Regeneron Pharmaceuticals has announced plans to discontinue further clinical development of its antibody, suptavumab, for respiratory syncytial virus (RSV), as it has not met the primary endpoint of preventing infections in infants in the Phase III study.

“We are disappointed in these results, as we had hoped suptavumab might offer a new option for the thousands of infants impacted by serious RSV infections every year,” said Dr George D. Yancopoulos, PhD, president and chief scientific officer of Regeneron. “Regeneron has a robust pipeline across many serious diseases, and we look forward to important data readouts from other programmes in the coming weeks and months.”

The Phase III study (NURSERY) evaluating the antibody, was a double-blind, placebo-controlled global trial that enrolled 1,149 healthy pre-term infants. The study groups comprised suptavumab 30 mg/kg in a single dose, suptavumab 30 mg/kg administered as two doses, or placebo and patients were randomised to these groups in a 1:1:1 ratio.
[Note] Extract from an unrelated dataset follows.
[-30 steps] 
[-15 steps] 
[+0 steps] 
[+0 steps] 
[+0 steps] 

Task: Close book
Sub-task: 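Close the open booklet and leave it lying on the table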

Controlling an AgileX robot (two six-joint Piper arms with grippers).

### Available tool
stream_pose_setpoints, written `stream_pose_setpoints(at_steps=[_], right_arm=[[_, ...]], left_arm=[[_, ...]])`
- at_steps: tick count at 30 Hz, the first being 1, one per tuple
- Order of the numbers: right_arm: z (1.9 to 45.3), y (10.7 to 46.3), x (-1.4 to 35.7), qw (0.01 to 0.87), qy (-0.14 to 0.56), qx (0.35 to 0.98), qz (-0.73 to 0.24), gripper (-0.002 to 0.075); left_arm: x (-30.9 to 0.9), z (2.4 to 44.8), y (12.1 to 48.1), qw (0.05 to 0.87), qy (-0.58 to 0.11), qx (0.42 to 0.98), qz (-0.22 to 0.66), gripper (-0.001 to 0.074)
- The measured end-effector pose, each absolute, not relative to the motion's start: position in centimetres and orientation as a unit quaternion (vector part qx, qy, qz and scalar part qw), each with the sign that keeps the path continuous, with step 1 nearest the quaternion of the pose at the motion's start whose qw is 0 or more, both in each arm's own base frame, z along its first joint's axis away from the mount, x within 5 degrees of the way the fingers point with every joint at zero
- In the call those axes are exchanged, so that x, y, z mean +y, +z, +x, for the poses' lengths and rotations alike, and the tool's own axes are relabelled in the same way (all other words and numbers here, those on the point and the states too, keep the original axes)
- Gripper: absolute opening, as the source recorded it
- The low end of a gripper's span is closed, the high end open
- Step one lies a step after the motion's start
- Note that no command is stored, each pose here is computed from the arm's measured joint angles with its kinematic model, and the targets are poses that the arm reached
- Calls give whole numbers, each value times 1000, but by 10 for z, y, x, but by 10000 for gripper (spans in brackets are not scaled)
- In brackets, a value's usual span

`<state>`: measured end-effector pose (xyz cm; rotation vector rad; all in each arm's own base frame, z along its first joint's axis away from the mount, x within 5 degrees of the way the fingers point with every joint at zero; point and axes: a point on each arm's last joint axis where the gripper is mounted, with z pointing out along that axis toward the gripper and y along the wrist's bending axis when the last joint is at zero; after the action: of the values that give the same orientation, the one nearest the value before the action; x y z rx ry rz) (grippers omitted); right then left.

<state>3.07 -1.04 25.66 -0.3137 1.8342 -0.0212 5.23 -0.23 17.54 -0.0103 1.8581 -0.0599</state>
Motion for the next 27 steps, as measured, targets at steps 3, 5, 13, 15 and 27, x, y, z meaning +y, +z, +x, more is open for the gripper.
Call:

After 150 days the researchers assessed if the primary endpoint, prevention of medically attended RSV infections in infants, was met. Medical attendance was considered to be hospitalisation and/or if medical care for infection was sought. Although subtavumab did not meet the primary endpoint it was found to show signs of efficacy in a subgroup of patients. Adverse events were found to be balanced between the antibody-treated and placebo groups.

Data from the study will be presented at a future conference.